Below are the main contributions of this work:(i)We propose models MC1 and MC2 for Arabic sentiment analysis, for both 2-way and n-way classifications. MC1 is a convolutional neural network (CNN) with an average-max-pooling function with two layers; it is capable of using different lengths and weights of windows for the number of feature maps to be created.(ii)Model MC2 is a CNN using bidirectional gated recurrent units (GRUs).(iii)We pay close attention to Arabic preprocessing issues such as tokenization, strip elongation, normalization, and stopword design.(iv)The classification performance of our methods exceeds current baselines for Arabic.(v)We demonstrate by an ablation study that our novel preprocessing steps contribute to the superior performance.(vi)Our methods work with high efficiency; thus, they can be applied to very large datasets.

The paper is organized as follows. Section 2 reviews previous work on Arabic sentiment analysis using deep learning. Section 3 describes the proposed architectures and processing methods. Section 4 presents our experiments. Section 5 gives conclusions and suggests future work.

2. Previous Work

Sentiment analysis has been carried out using many machine learning and deep learning approaches and in many different languages (Table 2). We will first start with non-Arabic sentiment analysis and later focus on Arabic. Table 3 summarises some of the previous work on non-Arabic sentiment, showing the dataset, model, and result reported. However, this has become a very active area and the main focus of this paper is on Arabic. For comprehensive recent surveys dealing with work in other languages, see Dang et al. [35] and Oueslati et al. [1].

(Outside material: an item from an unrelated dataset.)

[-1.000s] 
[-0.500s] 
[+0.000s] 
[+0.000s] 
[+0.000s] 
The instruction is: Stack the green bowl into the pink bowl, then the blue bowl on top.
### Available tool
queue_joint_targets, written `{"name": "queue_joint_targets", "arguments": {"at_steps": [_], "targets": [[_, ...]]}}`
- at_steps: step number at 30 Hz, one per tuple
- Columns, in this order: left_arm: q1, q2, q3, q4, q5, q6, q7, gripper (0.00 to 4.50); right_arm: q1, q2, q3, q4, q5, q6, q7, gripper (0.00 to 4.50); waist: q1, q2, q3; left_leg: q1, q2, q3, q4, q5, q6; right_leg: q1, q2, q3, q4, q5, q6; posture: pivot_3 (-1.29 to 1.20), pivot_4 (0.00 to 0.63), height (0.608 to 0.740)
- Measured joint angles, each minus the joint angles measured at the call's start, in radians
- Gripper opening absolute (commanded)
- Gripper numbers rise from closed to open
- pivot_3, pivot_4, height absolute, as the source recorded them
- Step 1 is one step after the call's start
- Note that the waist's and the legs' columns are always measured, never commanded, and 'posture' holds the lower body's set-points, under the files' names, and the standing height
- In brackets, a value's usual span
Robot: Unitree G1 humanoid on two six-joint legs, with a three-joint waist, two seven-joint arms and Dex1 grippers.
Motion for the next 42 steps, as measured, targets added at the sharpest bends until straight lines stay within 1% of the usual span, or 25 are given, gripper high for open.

Kim [10] applied convolutional neural networks (CNNs), working over word vectors, to several language processing tasks, including sentiment analysis. This showed the potential of such an approach. Zhou et al. [17] adopted a form of CNN where the dense layer is replaced with a long short-term memory (LSTM) layer. The output of the convolution is fed to the LSTM layer thus combining the benefits of each process. The method was applied to sentiment classification with the Stanford Sentiment Treebank (SST) dataset [36].

Onan et al. [37] used three association rule mining algorithms, Apriori, Predictive Apriori, and Tertius on educational data. Predictive Apriori was the most effective (99%). Onan et al. [21] also utilized machine learning, ensemble methods, and latent Dirichlet allocation (LDA) on four sentiment datasets [38]. The machine learning methods were Naive Bayes (NB), support vector machines (SVMs), logistic regression (LR), radial basis function networks, and K-nearest neighbour (KNN). Ensemble methods included bagging, AdaBoost, random subspace, voting, and stacking. An ensemble with LDA gave the highest accuracy (93.03%). Onan et al. [39] further implemented statistical keyword extraction methods on an Association for Computing Machinery document collection for text classification. Using the most frequent keywords along with a bagging ensemble and random forests gave the highest accuracy. Finally, Onan [40] used NB, SVMs, LR, and the C4.5 decision-tree classifier to perform a number of text classification tasks. Ensemble methods included AdaBoost, random subspace, and LDA. The eleven datasets were taken from Rossi et al. [38]. Combining a cuckoo search algorithm and supervised K-Means gave an accuracy of 97.92%.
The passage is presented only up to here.